Exercise objective: When you reach the line with "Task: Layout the" in the data below, begin printing lines exactly, and stop once the line with "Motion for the" has been printed.
=== Data excerpt ===
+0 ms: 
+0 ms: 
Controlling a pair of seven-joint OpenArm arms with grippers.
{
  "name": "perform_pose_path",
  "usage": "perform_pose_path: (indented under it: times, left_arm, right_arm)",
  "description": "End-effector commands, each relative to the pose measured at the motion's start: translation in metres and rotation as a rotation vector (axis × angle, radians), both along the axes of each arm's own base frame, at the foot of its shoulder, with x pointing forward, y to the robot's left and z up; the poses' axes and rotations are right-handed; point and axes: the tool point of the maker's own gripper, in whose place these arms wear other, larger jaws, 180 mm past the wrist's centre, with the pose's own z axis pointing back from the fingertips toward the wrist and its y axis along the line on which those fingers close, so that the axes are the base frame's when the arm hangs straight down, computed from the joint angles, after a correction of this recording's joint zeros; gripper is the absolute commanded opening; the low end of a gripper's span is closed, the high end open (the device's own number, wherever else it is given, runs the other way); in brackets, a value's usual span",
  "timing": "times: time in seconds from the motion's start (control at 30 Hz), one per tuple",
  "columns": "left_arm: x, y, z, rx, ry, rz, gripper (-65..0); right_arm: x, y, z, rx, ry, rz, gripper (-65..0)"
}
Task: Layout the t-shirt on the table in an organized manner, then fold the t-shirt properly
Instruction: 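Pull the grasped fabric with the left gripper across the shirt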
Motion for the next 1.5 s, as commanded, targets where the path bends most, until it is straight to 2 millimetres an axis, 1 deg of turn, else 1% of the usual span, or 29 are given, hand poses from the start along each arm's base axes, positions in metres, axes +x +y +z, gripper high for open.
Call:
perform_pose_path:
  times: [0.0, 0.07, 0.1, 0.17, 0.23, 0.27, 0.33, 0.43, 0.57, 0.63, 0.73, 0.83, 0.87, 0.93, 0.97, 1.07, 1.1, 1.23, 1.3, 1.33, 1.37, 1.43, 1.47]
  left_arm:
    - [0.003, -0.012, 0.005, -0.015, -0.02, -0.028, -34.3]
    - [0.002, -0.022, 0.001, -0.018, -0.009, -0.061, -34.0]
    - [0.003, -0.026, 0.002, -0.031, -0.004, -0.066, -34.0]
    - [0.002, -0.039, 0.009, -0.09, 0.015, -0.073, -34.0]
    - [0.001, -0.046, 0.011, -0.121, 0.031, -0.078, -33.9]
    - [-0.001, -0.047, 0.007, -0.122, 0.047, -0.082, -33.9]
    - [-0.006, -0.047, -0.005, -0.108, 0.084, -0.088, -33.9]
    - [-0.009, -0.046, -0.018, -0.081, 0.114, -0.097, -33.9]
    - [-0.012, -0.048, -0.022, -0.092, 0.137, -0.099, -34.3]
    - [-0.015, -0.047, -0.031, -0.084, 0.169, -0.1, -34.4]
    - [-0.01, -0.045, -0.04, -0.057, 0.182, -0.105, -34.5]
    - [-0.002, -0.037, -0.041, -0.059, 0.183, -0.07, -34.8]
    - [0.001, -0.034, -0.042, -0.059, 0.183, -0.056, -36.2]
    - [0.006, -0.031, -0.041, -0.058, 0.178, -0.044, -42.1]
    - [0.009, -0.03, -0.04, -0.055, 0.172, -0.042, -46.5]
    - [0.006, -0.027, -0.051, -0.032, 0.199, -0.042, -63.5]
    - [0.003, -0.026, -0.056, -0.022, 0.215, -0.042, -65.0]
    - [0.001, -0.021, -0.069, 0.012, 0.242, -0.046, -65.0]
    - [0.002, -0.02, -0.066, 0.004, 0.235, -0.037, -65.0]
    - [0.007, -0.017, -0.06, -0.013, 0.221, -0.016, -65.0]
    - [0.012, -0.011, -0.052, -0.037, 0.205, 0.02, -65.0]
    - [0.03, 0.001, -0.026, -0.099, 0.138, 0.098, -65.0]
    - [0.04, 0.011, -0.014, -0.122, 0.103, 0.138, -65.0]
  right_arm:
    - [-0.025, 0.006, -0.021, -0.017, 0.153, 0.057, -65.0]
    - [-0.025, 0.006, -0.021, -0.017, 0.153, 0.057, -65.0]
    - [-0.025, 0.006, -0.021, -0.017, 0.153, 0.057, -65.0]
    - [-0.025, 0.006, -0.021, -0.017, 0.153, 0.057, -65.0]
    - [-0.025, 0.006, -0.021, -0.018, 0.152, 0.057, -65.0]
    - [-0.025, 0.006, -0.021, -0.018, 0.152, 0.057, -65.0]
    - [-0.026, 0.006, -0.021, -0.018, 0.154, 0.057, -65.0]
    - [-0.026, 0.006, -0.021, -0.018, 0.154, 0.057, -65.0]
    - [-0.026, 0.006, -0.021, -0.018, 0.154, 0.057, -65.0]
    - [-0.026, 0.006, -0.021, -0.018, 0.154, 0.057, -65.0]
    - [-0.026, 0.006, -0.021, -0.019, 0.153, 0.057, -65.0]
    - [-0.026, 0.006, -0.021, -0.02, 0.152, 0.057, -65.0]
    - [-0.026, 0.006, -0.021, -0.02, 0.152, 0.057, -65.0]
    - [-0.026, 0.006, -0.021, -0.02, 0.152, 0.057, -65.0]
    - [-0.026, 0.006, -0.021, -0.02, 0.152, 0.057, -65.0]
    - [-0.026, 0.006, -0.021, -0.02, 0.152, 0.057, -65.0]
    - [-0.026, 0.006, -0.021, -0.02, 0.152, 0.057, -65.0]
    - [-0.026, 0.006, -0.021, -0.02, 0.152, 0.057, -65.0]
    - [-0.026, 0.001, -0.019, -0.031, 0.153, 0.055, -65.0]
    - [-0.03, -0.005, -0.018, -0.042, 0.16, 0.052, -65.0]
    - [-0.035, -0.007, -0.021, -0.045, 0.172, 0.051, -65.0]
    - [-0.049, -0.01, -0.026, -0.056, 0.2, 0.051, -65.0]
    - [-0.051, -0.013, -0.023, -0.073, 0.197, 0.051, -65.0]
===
Exercise answer:
Task: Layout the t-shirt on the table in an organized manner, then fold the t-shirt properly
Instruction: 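Pull the grasped fabric with the left gripper across the shirt
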Motion for the next 1.5 s, as commanded, targets where the path bends most, until it is straight to 2 millimetres an axis, 1 deg of turn, else 1% of the usual span, or 29 are given, hand poses from the start along each arm's base axes, positions in metres, axes +x +y +z, gripper high for open.

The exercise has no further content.